(Your instructions) Every entry in the data is to be written out exactly; no picture belongs in the copy.
---------- Extracted data
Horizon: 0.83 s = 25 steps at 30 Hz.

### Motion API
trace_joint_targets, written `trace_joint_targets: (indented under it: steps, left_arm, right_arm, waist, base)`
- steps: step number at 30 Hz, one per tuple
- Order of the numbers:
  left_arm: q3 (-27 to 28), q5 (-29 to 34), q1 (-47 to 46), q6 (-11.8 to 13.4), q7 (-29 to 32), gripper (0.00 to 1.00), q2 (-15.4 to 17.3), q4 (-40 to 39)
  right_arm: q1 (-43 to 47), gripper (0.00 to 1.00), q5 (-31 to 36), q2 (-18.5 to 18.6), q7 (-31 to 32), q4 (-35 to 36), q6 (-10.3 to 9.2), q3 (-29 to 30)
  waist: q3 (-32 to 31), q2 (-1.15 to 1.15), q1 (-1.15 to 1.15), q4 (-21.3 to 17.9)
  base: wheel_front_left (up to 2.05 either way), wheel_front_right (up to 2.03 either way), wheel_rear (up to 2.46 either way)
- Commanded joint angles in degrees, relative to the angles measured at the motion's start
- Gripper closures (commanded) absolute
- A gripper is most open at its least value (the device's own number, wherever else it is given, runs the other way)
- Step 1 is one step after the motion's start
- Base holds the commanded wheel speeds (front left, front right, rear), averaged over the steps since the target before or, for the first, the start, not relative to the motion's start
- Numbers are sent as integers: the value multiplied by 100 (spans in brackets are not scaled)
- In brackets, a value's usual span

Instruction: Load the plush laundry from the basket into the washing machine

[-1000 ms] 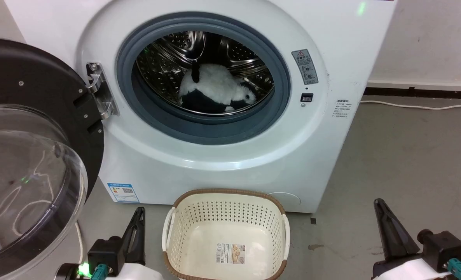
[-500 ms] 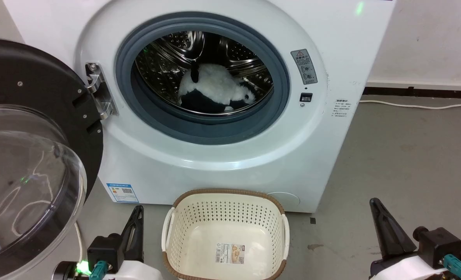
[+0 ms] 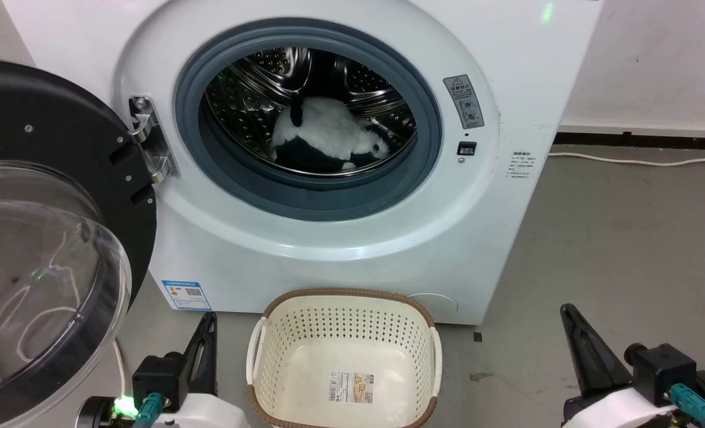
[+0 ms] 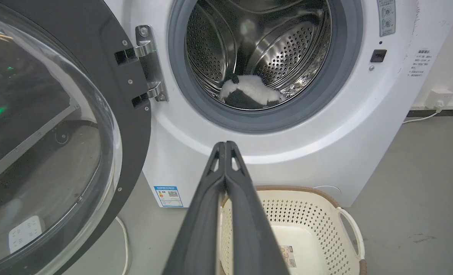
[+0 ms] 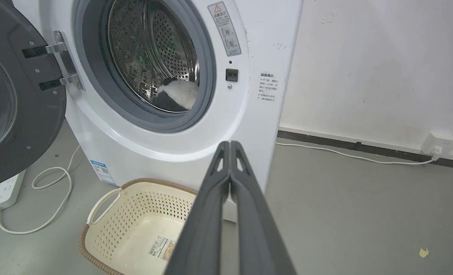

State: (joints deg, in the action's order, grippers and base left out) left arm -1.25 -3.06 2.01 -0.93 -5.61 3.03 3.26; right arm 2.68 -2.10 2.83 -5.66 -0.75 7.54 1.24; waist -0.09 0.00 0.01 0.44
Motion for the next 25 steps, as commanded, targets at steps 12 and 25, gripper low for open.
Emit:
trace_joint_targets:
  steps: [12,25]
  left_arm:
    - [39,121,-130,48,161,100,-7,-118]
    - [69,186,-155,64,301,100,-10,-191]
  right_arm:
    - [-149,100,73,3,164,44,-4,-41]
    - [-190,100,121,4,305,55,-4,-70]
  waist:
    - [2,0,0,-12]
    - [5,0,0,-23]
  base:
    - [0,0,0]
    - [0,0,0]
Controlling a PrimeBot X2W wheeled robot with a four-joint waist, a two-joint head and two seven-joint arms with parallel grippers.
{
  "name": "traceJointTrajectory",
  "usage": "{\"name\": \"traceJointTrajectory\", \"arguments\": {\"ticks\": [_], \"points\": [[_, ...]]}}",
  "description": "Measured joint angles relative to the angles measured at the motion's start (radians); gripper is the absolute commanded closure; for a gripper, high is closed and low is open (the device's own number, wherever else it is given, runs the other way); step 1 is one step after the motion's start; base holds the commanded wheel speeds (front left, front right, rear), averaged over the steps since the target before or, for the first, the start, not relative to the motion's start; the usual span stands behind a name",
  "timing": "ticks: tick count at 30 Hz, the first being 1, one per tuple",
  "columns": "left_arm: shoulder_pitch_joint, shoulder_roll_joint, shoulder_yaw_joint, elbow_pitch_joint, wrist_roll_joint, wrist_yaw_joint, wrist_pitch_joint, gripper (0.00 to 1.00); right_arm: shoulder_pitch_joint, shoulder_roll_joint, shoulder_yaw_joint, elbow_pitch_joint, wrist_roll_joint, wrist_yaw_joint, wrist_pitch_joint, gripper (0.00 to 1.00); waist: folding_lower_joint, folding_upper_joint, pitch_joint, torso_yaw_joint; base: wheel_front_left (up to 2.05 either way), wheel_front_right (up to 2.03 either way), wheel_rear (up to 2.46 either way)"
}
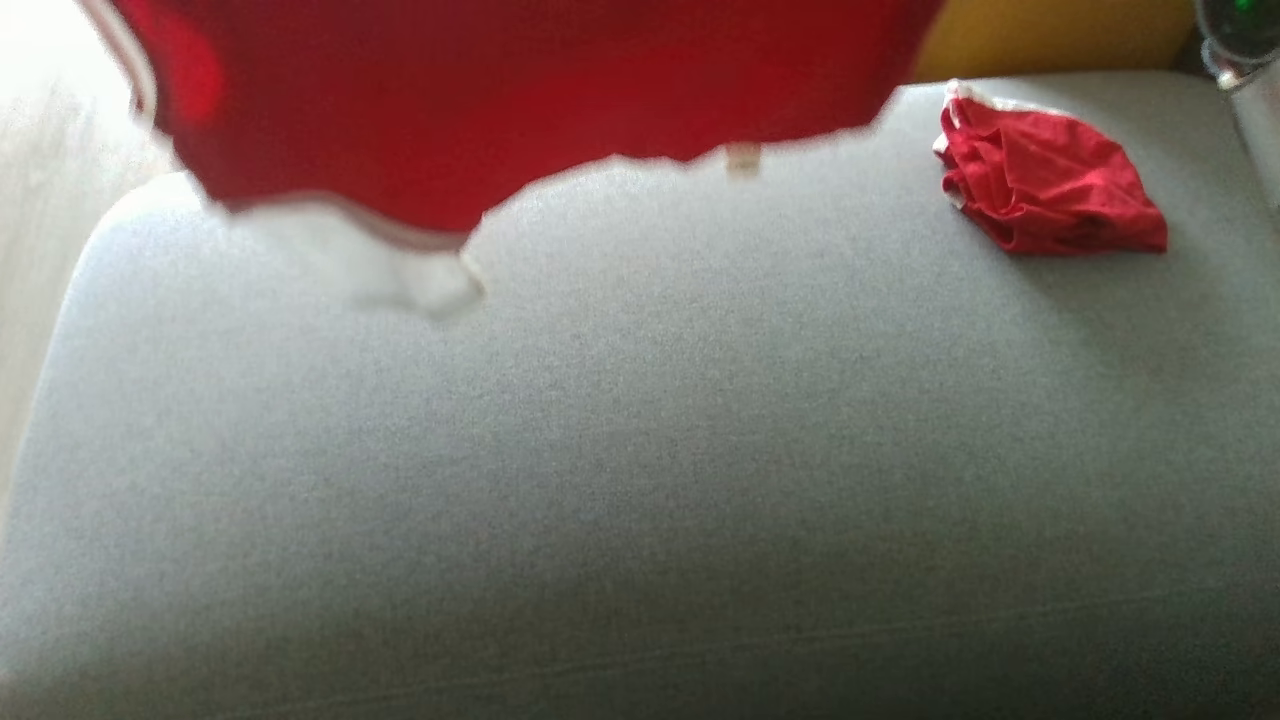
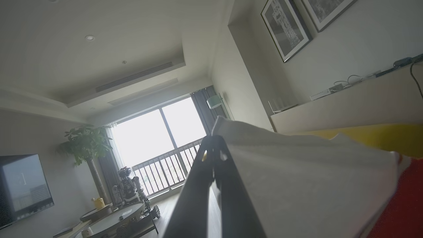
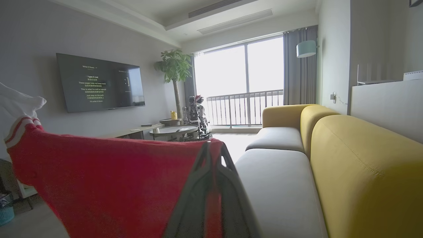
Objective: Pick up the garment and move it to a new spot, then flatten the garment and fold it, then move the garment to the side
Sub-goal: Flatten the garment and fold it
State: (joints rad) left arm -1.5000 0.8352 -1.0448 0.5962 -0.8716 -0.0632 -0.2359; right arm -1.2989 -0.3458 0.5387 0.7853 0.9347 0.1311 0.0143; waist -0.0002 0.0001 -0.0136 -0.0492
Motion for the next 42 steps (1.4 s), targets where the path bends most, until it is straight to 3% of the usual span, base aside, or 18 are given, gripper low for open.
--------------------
(Exercise result)
Horizon: 0.83 s = 25 steps at 30 Hz.

### Motion API
trace_joint_targets, written `trace_joint_targets: (indented under it: steps, left_arm, right_arm, waist, base)`
- steps: step number at 30 Hz, one per tuple
- Order of the numbers:
  left_arm: q3 (-27 to 28), q5 (-29 to 34), q1 (-47 to 46), q6 (-11.8 to 13.4), q7 (-29 to 32), gripper (0.00 to 1.00), q2 (-15.4 to 17.3), q4 (-40 to 39)
  right_arm: q1 (-43 to 47), gripper (0.00 to 1.00), q5 (-31 to 36), q2 (-18.5 to 18.6), q7 (-31 to 32), q4 (-35 to 36), q6 (-10.3 to 9.2), q3 (-29 to 30)
  waist: q3 (-32 to 31), q2 (-1.15 to 1.15), q1 (-1.15 to 1.15), q4 (-21.3 to 17.9)
  base: wheel_front_left (up to 2.05 either way), wheel_front_right (up to 2.03 either way), wheel_rear (up to 2.46 either way)
- Commanded joint angles in degrees, relative to the angles measured at the motion's start
- Gripper closures (commanded) absolute
- A gripper is most open at its least value (the device's own number, wherever else it is given, runs the other way)
- Step 1 is one step after the motion's start
- Base holds the commanded wheel speeds (front left, front right, rear), averaged over the steps since the target before or, for the first, the start, not relative to the motion's start
- Numbers are sent as integers: the value multiplied by 100 (spans in brackets are not scaled)
- In brackets, a value's usual span

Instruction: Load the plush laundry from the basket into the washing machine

[-1000 ms] 
[-500 ms] 
[+0 ms] 
[+0 ms] 
[+0 ms] 

State: (joints deg, in the action's order, grippers and base left out) left arm -1.25 -3.06 2.01 -0.93 -5.61 3.03 3.26; right arm 2.68 -2.10 2.83 -5.66 -0.75 7.54 1.24; waist -0.09 0.00 0.01 0.44
Motion for the next 25 steps, as commanded, targets at steps 12 and 25, gripper low for open.
Emit:
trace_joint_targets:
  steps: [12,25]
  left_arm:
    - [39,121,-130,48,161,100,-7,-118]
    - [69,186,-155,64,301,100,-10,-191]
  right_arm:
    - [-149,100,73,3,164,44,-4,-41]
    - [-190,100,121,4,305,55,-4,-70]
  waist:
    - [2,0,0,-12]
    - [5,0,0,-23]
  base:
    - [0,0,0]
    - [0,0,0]
Controlling a PrimeBot X2W wheeled robot with a four-joint waist, a two-joint head and two seven-joint arms with parallel grippers.
{
  "name": "traceJointTrajectory",
  "usage": "{\"name\": \"traceJointTrajectory\", \"arguments\": {\"ticks\": [_], \"points\": [[_, ...]]}}",
  "description": "Measured joint angles relative to the angles measured at the motion's start (radians); gripper is the absolute commanded closure; for a gripper, high is closed and low is open (the device's own number, wherever else it is given, runs the other way); step 1 is one step after the motion's start; base holds the commanded wheel speeds (front left, front right, rear), averaged over the steps since the target before or, for the first, the start, not relative to the motion's start; the usual span stands behind a name",
  "timing": "ticks: tick count at 30 Hz, the first being 1, one per tuple",
  "columns": "left_arm: shoulder_pitch_joint, shoulder_roll_joint, shoulder_yaw_joint, elbow_pitch_joint, wrist_roll_joint, wrist_yaw_joint, wrist_pitch_joint, gripper (0.00 to 1.00); right_arm: shoulder_pitch_joint, shoulder_roll_joint, shoulder_yaw_joint, elbow_pitch_joint, wrist_roll_joint, wrist_yaw_joint, wrist_pitch_joint, gripper (0.00 to 1.00); waist: folding_lower_joint, folding_upper_joint, pitch_joint, torso_yaw_joint; base: wheel_front_left (up to 2.05 either way), wheel_front_right (up to 2.03 either way), wheel_rear (up to 2.46 either way)"
}
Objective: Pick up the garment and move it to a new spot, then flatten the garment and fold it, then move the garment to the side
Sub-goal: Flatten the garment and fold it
State: (joints rad) left arm -1.5000 0.8352 -1.0448 0.5962 -0.8716 -0.0632 -0.2359; right arm -1.2989 -0.3458 0.5387 0.7853 0.9347 0.1311 0.0143; waist -0.0002 0.0001 -0.0136 -0.0492
Motion for the next 42 steps (1.4 s), targets where the path bends most, until it is straight to 3% of the usual span, base aside, or 18 are given, gripper low for open.

No more work is left in this exercise.